# Special State Pension for Irish living outside the State.



## Armada (4 Jun 2009)

Hi All, 

Not really sure if anyone can help me out with this, but here goes... 

Basically an elderly uncle of mine, living in the UK qualified for a Special State Irish pension because he had "stamps" paid here prior to 1953. I believe he got half the old age pension a person here receives. Incredible really considering he had left the country 50 years ago!! but that's for another day.

I think he also qualified for an allowance for his wife(UK). He has passed away and his wife thinks she will get his pension paid to her. Could this actually be possible?

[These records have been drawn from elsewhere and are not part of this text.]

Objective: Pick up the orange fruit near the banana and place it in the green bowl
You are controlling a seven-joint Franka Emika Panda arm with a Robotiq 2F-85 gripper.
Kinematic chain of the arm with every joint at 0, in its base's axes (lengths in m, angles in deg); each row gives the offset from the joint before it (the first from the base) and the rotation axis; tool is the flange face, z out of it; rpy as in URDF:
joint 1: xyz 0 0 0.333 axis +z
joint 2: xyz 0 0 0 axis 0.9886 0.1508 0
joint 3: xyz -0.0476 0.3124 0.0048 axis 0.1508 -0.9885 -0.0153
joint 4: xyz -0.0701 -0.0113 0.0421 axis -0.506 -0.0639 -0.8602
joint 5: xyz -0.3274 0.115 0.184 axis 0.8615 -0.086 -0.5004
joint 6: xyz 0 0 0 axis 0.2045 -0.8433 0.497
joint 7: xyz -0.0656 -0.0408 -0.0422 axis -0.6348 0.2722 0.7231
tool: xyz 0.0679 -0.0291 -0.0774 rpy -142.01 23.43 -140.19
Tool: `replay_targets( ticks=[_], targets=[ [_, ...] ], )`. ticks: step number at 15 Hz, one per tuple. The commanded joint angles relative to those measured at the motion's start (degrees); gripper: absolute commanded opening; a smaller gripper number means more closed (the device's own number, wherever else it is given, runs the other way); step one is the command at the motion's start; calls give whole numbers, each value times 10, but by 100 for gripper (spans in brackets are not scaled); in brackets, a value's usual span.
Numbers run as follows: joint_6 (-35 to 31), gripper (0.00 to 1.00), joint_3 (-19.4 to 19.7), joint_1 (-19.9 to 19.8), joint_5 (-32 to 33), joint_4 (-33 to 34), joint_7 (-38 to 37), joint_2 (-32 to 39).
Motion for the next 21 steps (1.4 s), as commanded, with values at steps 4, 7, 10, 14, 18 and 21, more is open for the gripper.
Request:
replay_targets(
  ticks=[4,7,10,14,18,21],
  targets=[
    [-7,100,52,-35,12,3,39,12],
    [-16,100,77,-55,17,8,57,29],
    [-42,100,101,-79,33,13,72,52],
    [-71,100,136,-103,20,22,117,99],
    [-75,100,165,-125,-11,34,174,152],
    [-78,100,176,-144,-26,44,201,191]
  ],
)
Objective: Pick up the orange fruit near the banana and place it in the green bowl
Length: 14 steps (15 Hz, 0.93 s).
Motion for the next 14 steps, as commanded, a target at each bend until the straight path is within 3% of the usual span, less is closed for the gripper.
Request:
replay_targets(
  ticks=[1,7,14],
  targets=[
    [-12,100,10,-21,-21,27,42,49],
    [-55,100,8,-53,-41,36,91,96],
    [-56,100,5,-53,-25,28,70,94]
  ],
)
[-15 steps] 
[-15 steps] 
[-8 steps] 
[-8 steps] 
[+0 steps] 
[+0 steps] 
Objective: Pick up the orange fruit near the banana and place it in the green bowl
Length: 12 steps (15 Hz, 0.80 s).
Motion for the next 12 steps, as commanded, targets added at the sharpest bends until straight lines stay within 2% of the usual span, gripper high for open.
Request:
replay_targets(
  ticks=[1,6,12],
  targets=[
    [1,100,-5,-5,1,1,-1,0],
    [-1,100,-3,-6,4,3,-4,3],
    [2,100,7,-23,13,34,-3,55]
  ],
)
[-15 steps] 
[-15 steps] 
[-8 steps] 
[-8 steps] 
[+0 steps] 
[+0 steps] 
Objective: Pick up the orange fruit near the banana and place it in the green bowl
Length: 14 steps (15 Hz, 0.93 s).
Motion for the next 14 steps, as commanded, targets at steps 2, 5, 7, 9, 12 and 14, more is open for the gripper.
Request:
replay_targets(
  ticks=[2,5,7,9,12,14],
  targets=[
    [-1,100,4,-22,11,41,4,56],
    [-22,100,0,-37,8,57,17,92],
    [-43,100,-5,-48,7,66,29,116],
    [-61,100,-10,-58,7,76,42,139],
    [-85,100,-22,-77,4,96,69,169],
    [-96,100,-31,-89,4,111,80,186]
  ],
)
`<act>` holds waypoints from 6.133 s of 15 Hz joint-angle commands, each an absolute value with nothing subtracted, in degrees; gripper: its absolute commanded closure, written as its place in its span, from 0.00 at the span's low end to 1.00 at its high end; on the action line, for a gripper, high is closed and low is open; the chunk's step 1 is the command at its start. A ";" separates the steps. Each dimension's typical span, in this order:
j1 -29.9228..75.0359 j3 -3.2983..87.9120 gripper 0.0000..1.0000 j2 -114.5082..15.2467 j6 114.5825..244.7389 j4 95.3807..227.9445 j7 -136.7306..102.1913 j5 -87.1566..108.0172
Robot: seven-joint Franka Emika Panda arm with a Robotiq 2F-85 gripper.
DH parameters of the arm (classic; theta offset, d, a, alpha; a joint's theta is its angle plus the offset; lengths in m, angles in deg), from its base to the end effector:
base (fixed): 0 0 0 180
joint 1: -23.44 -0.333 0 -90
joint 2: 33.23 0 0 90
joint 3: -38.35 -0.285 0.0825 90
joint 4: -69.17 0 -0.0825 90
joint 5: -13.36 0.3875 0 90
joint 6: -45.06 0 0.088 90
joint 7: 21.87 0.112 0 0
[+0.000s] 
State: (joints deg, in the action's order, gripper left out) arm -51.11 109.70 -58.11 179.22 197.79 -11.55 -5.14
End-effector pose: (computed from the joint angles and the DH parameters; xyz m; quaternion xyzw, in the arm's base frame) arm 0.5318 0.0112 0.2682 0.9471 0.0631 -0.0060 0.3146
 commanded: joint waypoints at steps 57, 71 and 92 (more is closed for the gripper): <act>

I cannot find a lot of information pertaining to this when I searched www.welfare.ie.

Thanks a lot


----------



## gipimann (5 Jun 2009)

If a pensioner dies, payment of the pension can be made to the surviving spouse for 6 weeks after the date of death.

After that time, he/she should apply for widows or widower's contributory pension.

If you follow the link on SW website to State Pension Contributory and click on "operational guidelines" on the right of the page, you'll get some information on payments following death.


----------



## Armada (5 Jun 2009)

Thank you for that Gipimann. Does that apply to non resident pensions too. Will his widow still receive haf of the widows pension?


----------



## gipimann (5 Jun 2009)

There doesn't appear to be a distinction in the guidelines between resident and non-resident pensions in relation to the payment after death.

The amount of widow's pension will depend on the number of PRSI Contributions / Stamps which your late uncle had.


----------



## Welfarite (5 Jun 2009)

gipimann said:


> There doesn't appear to be a distinction in the guidelines between resident and non-resident pensions in relation to the payment after death.
> 
> The amount of widow's pension will depend on the number of PRSI Contributions / Stamps which your late uncle had.


 

AFAIK, contributory pensions can be paid abroad, non-contributory can't.


----------



## Armada (8 Jun 2009)

Thank you both.

 It appears she will receive a Widows pension - not sure whether its a full or half amount. My uncle left Ireland when he was 19 after working for about 2 years here. He died aged 72.

I still find it incredible tbh that she is entitled to anything given that 2 private pensions are in place and 2(now 1) UK state pensions. While I agree that in some circumstances payment might be appropriate, surely after that length of time has elapsed it should be means tested.


----------



## amtc (8 Jun 2009)

My grandmother gets a widows pension from Ireland in Australia and the Irish pension is taken off her Australian pension, so in a sense that's means tested.


----------